[Your objective]:
Give the data again exactly as it is written.

+-------+

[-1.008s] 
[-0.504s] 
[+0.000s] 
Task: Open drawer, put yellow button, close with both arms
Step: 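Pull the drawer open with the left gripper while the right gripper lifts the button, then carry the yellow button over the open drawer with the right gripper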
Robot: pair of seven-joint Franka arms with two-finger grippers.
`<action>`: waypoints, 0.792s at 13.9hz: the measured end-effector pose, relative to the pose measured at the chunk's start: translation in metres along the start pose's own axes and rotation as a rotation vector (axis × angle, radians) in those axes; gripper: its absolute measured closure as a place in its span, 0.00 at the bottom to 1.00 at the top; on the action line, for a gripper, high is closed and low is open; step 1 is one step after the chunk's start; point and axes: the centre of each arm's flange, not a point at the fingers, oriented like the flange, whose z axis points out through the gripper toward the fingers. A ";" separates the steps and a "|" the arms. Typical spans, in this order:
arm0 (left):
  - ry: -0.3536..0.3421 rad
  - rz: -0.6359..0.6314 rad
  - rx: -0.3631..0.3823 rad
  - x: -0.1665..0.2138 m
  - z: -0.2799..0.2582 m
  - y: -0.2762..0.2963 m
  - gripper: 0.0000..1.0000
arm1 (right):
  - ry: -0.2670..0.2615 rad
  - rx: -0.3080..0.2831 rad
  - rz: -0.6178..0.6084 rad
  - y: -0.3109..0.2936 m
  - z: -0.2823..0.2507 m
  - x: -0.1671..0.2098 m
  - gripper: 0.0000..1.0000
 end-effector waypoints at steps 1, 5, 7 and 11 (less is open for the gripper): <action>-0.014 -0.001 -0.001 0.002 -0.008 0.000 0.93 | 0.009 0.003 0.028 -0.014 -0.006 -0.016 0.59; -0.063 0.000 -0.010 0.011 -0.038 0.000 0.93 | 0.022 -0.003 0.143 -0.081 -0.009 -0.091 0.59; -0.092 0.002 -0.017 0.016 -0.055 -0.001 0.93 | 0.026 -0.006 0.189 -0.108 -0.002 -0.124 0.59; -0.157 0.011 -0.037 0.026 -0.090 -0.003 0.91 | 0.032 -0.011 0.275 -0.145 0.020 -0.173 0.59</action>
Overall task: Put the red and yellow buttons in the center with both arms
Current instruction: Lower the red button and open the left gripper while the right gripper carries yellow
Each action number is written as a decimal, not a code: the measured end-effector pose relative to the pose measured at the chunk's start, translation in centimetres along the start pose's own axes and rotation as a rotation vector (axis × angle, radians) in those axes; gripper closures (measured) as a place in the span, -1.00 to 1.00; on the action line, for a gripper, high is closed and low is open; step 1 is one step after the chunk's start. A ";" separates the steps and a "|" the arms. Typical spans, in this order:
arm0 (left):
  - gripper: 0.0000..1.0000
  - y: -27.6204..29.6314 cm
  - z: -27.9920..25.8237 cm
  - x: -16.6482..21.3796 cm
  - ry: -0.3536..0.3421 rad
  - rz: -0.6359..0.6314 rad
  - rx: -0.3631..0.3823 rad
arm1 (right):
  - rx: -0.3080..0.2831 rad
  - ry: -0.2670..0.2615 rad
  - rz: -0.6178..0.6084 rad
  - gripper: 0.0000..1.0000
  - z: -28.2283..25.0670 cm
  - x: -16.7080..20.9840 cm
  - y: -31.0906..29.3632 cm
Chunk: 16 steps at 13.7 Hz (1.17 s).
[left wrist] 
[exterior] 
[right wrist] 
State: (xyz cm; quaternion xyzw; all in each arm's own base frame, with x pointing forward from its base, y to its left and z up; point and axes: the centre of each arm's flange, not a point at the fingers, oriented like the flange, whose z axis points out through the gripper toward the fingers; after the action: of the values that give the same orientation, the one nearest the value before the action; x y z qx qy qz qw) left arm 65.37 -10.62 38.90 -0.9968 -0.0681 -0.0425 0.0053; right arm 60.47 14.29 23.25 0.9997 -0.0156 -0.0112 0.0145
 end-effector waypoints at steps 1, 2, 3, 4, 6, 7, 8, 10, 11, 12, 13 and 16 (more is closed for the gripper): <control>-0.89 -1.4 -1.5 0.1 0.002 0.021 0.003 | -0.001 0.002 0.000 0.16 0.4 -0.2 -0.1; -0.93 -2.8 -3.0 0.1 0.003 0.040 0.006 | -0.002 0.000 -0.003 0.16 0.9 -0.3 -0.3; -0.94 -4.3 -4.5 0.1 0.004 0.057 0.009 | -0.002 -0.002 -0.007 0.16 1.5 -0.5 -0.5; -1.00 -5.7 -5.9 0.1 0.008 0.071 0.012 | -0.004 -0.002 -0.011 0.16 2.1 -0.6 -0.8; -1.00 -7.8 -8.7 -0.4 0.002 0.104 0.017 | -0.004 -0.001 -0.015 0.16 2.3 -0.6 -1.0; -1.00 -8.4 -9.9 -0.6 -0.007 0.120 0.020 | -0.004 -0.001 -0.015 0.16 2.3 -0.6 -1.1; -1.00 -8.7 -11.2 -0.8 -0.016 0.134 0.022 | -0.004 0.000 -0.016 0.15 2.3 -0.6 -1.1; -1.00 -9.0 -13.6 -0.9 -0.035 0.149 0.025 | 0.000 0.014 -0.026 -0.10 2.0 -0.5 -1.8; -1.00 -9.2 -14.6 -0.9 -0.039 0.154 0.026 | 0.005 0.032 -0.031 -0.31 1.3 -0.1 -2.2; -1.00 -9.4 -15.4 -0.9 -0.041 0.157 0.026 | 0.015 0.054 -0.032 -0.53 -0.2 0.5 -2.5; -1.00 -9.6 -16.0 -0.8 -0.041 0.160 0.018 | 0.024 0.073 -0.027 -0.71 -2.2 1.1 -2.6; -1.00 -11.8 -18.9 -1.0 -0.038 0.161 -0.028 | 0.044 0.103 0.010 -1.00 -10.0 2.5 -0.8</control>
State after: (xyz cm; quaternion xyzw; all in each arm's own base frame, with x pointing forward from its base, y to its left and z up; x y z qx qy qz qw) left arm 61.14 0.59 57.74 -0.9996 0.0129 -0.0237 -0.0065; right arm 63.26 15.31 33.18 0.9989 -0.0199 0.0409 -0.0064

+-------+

[Task output]:
[-1.008s] 
[-0.504s] 
[+0.000s] 
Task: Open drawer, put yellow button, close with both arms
Step: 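Pull the drawer open with the left gripper while the right gripper lifts the button, then carry the yellow button over the open drawer with the right gripper
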Robot: pair of seven-joint Franka arms with two-finger grippers.
`<action>`: waypoints, 0.792s at 13.9hz: the measured end-effector pose, relative to the pose measured at the chunk's start: translation in metres along the start pose's own axes and rotation as a rotation vector (axis × angle, radians) in those axes; gripper: its absolute measured closure as a place in its span, 0.00 at the bottom to 1.00 at the top; on the action line, for a gripper, high is closed and low is open; step 1 is one step after the chunk's start; point and axes: the centre of each arm's flange, not a point at the fingers, oriented like the flange, whose z axis points out through the gripper toward the fingers. A ";" separates the steps and a "|" the arms. Typical spans, in this order:
arm0 (left):
  - ry: -0.3536..0.3421 rad
  - rz: -0.6359..0.6314 rad
  - rx: -0.3631..0.3823 rad
  - x: -0.1665..0.2138 m
  - z: -0.2799..0.2582 m
  - y: -0.2762..0.2963 m
  - gripper: 0.0000..1.0000
arm1 (right):
  - ry: -0.2670..0.2615 rad
  - rx: -0.3080..0.2831 rad
  - rz: -0.6178..0.6084 rad
  - y: -0.3109..0.2936 m
  - z: -0.2823..0.2507 m
  - x: -0.1671..0.2098 m
  - gripper: 0.0000..1.0000
 end-effector waypoints at steps 1, 5, 7 and 11 (less is open for the gripper): <action>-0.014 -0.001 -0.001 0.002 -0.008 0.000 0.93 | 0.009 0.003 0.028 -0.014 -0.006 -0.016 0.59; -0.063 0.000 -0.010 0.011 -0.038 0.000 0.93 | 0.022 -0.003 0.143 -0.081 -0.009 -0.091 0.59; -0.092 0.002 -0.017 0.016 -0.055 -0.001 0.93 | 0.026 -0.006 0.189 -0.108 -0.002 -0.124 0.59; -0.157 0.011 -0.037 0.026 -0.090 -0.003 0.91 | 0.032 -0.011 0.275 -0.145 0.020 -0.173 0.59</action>
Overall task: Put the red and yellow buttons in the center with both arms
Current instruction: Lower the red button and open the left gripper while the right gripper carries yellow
Each action number is written as a decimal, not a code: the measured end-effector pose relative to the pose measured at the chunk's start, translation in centimetres along the start pose's own axes and rotation as a rotation vector (axis × angle, radians) in those axes; gripper closures (measured) as a place in the span, -1.00 to 1.00; on the action line, for a gripper, high is closed and low is open; step 1 is one step after the chunk's start. A ";" separates the steps and a "|" the arms. Typical spans, in this order:
arm0 (left):
  - gripper: 0.0000..1.0000
  - y: -27.6204..29.6314 cm
  - z: -27.9920..25.8237 cm
  - x: -16.6482..21.3796 cm
  - ry: -0.3536..0.3421 rad
  - rz: -0.6359..0.6314 rad
  - rx: -0.3631..0.3823 rad
arm1 (right):
  - rx: -0.3080..0.2831 rad
  - ry: -0.2670..0.2615 rad
  - rz: -0.6178..0.6084 rad
  - gripper: 0.0000..1.0000
  - z: -28.2283..25.0670 cm
  - x: -16.7080..20.9840 cm
  - y: -31.0906..29.3632 cm
Chunk: 16 steps at 13.7 Hz (1.17 s).
[left wrist] 
[exterior] 
[right wrist] 
State: (xyz cm; quaternion xyzw; all in each arm's own base frame, with x pointing forward from its base, y to its left and z up; point and axes: the centre of each arm's flange, not a point at the fingers, oriented like the flange, whose z axis points out through the gripper toward the fingers; after the action: of the values that give the same orientation, the one nearest the value before the action; x y z qx qy qz qw) left arm 65.37 -10.62 38.90 -0.9968 -0.0681 -0.0425 0.0053; right arm 60.47 14.29 23.25 0.9997 -0.0156 -0.0112 0.0145
 end-effector waypoints at steps 1, 2, 3, 4, 6, 7, 8, 10, 11, 12, 13 and 16 (more is closed for the gripper): <control>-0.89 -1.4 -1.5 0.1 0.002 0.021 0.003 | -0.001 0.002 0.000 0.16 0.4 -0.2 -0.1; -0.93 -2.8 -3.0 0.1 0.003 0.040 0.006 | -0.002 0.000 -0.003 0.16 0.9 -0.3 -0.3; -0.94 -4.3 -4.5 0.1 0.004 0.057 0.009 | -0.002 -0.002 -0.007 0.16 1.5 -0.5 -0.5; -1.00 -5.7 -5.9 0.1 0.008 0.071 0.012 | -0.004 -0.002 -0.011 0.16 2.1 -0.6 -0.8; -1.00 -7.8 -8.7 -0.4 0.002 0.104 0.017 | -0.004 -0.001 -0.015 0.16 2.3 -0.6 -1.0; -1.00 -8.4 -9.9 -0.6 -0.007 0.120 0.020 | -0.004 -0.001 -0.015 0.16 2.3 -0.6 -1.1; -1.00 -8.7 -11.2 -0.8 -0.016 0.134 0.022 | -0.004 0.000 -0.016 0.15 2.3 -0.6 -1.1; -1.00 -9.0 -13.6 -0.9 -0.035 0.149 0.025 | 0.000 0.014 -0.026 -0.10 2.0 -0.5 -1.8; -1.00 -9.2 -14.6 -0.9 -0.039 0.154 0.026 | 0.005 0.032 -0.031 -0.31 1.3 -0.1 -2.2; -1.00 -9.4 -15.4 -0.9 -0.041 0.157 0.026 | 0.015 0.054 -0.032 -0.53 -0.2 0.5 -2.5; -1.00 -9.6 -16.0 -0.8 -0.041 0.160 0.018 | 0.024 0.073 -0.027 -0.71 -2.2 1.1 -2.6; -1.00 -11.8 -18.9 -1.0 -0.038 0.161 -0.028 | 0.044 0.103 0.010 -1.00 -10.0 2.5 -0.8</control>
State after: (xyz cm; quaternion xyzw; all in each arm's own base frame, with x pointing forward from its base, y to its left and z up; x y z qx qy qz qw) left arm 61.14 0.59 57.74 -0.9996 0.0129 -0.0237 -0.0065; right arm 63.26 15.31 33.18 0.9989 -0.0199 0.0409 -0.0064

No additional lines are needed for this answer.